The study included 20 patients (20 hip joints) aged 8-12 years (mean age 10.2±1.1) with severe femoral head deformity and articular incongruity due to Perthes disease.
Clinical examination was held according to standard orthopedic protocols for hip patho-logy assessment. Comprehensive preoperative evaluation included hip X-ray imaging in AP and axial views, as well as in the abducted position of the lower limbs (to verify the absence of femoral head centration within the acetabulum, indicating articular incongruity), along with computed tomography (CT) and magnetic resonance imaging (MRI) of the hip joints. All images were used to assess the true extent of the femoral head deformity, the condition of the hyaline cartilage, and the positioning of the acetabular rim.
Radiographic parameters assessed included Sharp angle, Tönnis angle, femoral neck-shaft angle (NSA), articulo-trochanteric distance (ATD), index of sphericity of acetabulum (ISA), index of sphericity of femoral head (ISH), index of congruence of articular surface (ICAS), femoral head extrusion index (FHEI), Wiberg angle, and Shenton line continuity.
CT was used for the further assessment of the proximal femoral epiphyseal deformity and signs of postoperative avascular necrosis.
Surgical technique
Reconstructive operation was performed under combined anesthesia with multimodal analgesia for 48 hours postoperatively. We strictly adhered to the methodology of safe surgical hip dislocation and femoral head reduction osteotomy [22, 23]. With a patient in decubitus position on the healthy side, a skin incision was made, followed by subcutaneous tissue and fascia dissection. After exposing the external hip rotators, a trochanteric slide osteotomy was performed for improved joint capsule visualization. The capsule was then incised in a Z-shaped manner. After transecting the ligamentum teres, the femoral head was dislocated, and a periosteal-capsular-muscular flap containing the main vascular supply (medial femoral circumflex artery branches) was mobilized. Segmental femoral head reduction osteotomy was then performed (Figure 1).

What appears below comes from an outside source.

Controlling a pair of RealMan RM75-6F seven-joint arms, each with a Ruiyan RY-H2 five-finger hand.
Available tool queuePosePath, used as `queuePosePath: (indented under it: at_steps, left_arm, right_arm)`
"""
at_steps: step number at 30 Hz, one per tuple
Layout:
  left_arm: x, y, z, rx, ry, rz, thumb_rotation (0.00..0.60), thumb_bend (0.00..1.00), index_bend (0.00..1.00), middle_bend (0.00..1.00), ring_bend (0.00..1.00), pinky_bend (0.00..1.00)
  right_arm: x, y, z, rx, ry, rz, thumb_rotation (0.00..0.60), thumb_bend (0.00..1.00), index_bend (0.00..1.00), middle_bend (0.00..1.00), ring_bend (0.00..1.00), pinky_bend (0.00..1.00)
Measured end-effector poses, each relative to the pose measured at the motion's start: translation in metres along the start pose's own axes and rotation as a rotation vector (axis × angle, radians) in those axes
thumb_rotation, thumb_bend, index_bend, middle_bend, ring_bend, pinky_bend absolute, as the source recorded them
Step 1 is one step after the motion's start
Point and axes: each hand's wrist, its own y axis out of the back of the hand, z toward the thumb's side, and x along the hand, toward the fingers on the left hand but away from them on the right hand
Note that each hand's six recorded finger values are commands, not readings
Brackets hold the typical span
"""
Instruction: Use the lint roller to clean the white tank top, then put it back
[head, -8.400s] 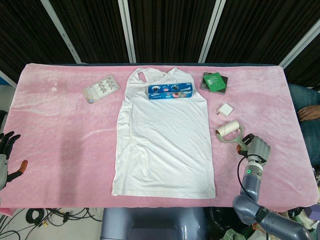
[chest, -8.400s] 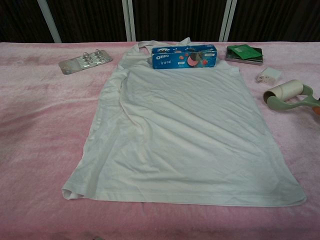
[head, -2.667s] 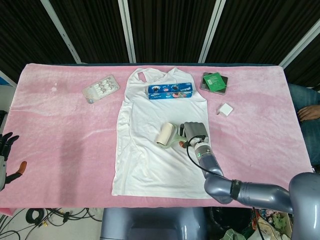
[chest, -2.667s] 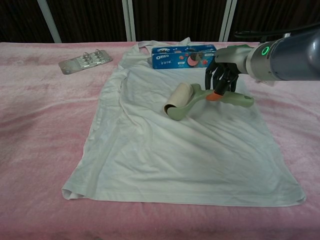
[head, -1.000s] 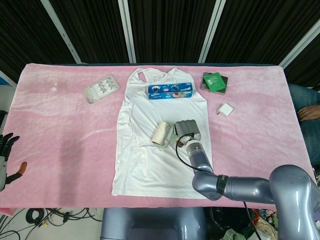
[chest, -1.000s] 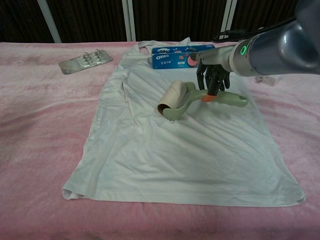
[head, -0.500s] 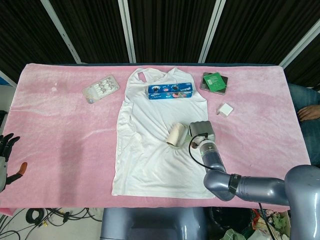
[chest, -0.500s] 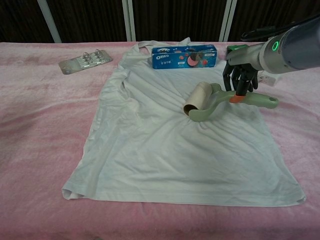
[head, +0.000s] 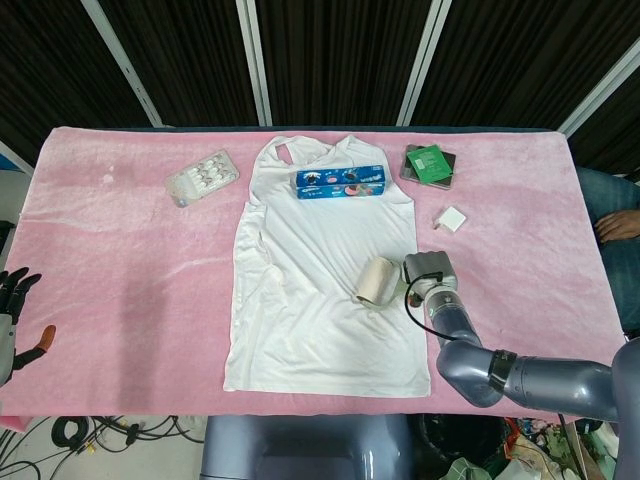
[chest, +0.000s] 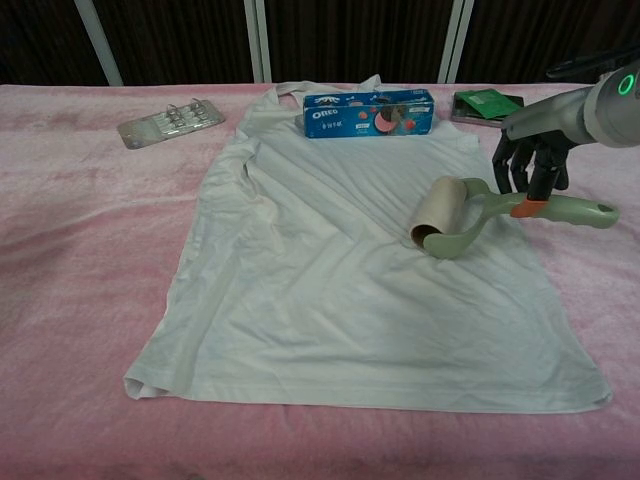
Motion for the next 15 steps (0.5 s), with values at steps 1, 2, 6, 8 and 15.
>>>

Figure 1. The stages of performing femoral head reduction osteotomy: a — marking and osteotomy of the preoperatively planned central part of the head and neck; b — fragment adaptation and osteosynthesis with two 3.5 mm screws after removal of the central part of the head and neck
After reducing the femoral head into the acetabulum, radiography of the hip joint was performed in AP and axial views using a C-arm, along with the visual assessment of the range of motion and the evaluation of the position of the acetabular rim. The next stage involved tight closure of the joint capsule, distalization of the greater trochanter to relatively lengthen the femoral neck and achieve satisfactory tension of the gluteus medius muscle, followed by osteosynthesis using two 4.5 mm screws with washers for adequate compression. The wound was sutured in layers, leaving a drain tube at the anterior surface of the hip joint capsule.
Statistical analysis
Statistical analysis was conducted using Excel 2010 and SPSS Statistics v.26. Descrip-tive statistics included means (M), standard deviations (SD), and median (Me) with the 25th and 75th percentiles (Q1-Q3). The Mann-Whitney U test and Wilcoxon test were used for comparisons. Spearmen’s rank correlation coefficient (Rs) was used to determine relationship strength (0.01≤r≤0.29 – weak; 0.30≤r≤0.69 – moderate; 0.70≤r≤1.00 – strong). The value of the coefficient described the direction (positive or negative) of correlation. To assess the degree and type of influence of one variable on another, regression analysis was performed using both linear and quadratic regression models. The proportion of variance explained was evaluated using the coefficient of multiple determination (R²).
RESULTS
Upon admission for inpatient treatment, the primary complaint of the patients was limited range of motion in the hip, characterized by an externally rotated position of the affected lower limb with a pronounced limitation of abduction and internal rotation. The results of the conducted goniometry are presented in Table 1.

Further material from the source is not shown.